Endless Love

Endless Love

Director: Shana Feste
Starring: Alex Pettifer, Gabriella Wilde, Bruce Greenwood, Joely Richardson, Rhys Wakefield, Robert Patrick.
Distributor: Independent
Runtime: 104 mins. Reviewed in Mar 2014
| JustWatch |
Rating notes: Coarse language

It was surprising in 1981 that celebrated film and theatre director, Franco Zeffirelli, directed the Hollywood film – with the touch of soap opera – Endless Love. It was a star vehicle for Brooke Shields in those days and Tom Cruise had a small role. The main protagonist was played by Martin Hewitt who did not have a strong career in films. But the theme song, sung by Diana Ross and Lionel Richie, proved very popular at the time.

But now this is a new time and a new version of Endless Love. A number of comments have indicated that it is quite different from the novel, and the novelist himself, Scott Spencer, has recommended that people avoid this film and satisfy themselves with reading his book. Certainly, in reading some synopses of the book and of the original film, the 2014 version changes a number of the emphases.

This time the young man is played by British Alex Pettyfer, who has had some success in recent times in American films like The Butler and Magic Mike. Here he is a strong character, unlike the original, and audiences will empathise with him, a rather principled young man from the wrong side of the tracks. The focus of emotional trouble is on Jade (Gabriella Wilde), finishing her high school, sad, along with her grieving family, at the death of her older brother, the shining light of the family who died of cancer. She has been quiet, confining herself to home and study, but sees David and is attracted by him and asks her parents for a graduation party so that she can invite him to. This is the beginning of endless love for them both.

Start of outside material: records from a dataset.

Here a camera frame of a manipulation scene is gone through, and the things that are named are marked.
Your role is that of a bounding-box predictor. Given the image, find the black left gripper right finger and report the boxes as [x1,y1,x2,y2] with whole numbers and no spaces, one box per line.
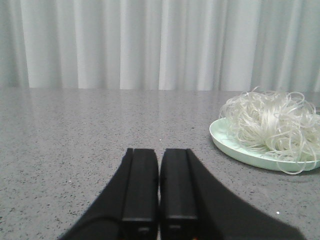
[160,148,305,240]

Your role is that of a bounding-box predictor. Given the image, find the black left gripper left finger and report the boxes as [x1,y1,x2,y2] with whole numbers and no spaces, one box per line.
[61,148,159,240]

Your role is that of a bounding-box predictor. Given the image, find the white vermicelli noodle bundle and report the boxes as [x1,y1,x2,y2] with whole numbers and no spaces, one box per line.
[219,90,320,175]

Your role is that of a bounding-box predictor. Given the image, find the light green round plate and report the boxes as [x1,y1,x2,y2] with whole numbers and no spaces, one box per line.
[209,118,320,175]

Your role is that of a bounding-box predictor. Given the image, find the white pleated curtain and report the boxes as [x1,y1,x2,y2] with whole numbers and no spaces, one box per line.
[0,0,320,92]

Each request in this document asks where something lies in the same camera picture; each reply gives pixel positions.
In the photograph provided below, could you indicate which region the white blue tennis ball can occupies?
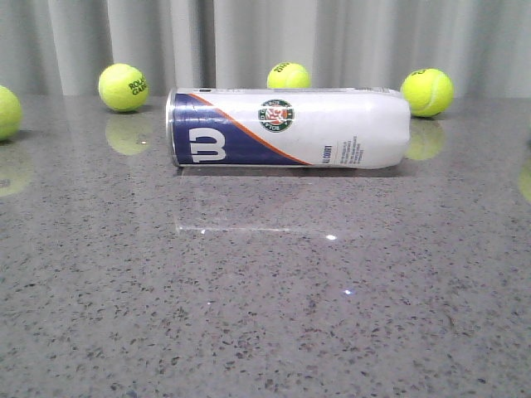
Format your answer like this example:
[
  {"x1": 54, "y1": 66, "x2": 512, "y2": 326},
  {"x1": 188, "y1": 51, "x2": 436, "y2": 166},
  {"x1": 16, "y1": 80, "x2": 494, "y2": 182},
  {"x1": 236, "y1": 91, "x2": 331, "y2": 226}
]
[{"x1": 166, "y1": 88, "x2": 411, "y2": 169}]

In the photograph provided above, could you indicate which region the centre yellow tennis ball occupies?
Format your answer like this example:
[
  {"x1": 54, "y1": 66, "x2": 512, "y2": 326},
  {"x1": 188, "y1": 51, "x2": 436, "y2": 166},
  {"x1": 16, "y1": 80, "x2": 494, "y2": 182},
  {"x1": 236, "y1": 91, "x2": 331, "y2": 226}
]
[{"x1": 266, "y1": 62, "x2": 311, "y2": 89}]

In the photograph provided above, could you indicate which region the yellow tennis ball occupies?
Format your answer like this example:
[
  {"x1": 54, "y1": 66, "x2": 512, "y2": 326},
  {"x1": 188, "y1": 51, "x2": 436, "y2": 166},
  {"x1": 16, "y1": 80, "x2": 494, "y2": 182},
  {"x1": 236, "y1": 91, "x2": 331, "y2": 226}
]
[
  {"x1": 400, "y1": 68, "x2": 454, "y2": 117},
  {"x1": 266, "y1": 62, "x2": 311, "y2": 89}
]

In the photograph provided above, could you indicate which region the tennis ball with black lettering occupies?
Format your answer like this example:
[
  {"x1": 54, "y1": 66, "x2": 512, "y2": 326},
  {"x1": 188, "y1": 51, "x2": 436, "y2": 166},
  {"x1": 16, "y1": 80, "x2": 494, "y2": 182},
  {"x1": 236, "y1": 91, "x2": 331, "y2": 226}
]
[{"x1": 98, "y1": 63, "x2": 149, "y2": 112}]

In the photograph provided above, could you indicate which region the right yellow tennis ball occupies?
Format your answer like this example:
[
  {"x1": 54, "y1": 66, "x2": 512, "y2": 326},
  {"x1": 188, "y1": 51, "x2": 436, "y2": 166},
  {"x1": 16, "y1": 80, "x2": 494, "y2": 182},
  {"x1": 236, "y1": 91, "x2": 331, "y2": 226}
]
[{"x1": 400, "y1": 68, "x2": 454, "y2": 117}]

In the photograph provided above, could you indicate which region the far left tennis ball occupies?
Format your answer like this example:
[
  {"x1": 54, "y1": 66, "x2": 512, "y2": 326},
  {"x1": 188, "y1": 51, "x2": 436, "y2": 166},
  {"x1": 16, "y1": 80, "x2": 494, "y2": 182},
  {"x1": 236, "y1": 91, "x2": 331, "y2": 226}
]
[{"x1": 0, "y1": 85, "x2": 22, "y2": 141}]

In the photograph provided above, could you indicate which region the grey pleated curtain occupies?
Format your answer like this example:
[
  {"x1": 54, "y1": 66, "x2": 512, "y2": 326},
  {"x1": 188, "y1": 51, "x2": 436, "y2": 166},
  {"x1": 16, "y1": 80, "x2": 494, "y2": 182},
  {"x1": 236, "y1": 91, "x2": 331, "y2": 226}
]
[{"x1": 1, "y1": 1, "x2": 530, "y2": 98}]

All might have been well except that Jade’s father, expertly played by Bruce Greenwood, a single-minded father, distraught at the death of his favourite son, putting down his other son who never seems to be able to please him, and, to his father’s mockery, he is studying Communications. The father now places all his attention on Jade, wanting her to be a doctor, following in his footsteps. She is willing, until she falls in love with David, and wants to spend the summer vacation with him rather than going to a medical apprenticeship. Father not pleased, to say the least.

David does have Jade’s interests at heart, and is supported by his garage-working father, played by Robert Patrick. There are some fights, a fire disaster, which brings things to a head and, finally, the possibility of a future for David and Jade, a real beginning again for an endless love.

One thing to say about Endless Love is that unlike so many of the film is about young teenagers emerging from America, which tend to be fairly crass and sexist, this one advocates genuine feelings and wants to foster mutual respect in love and in families. Which is something in American films that we should not knock.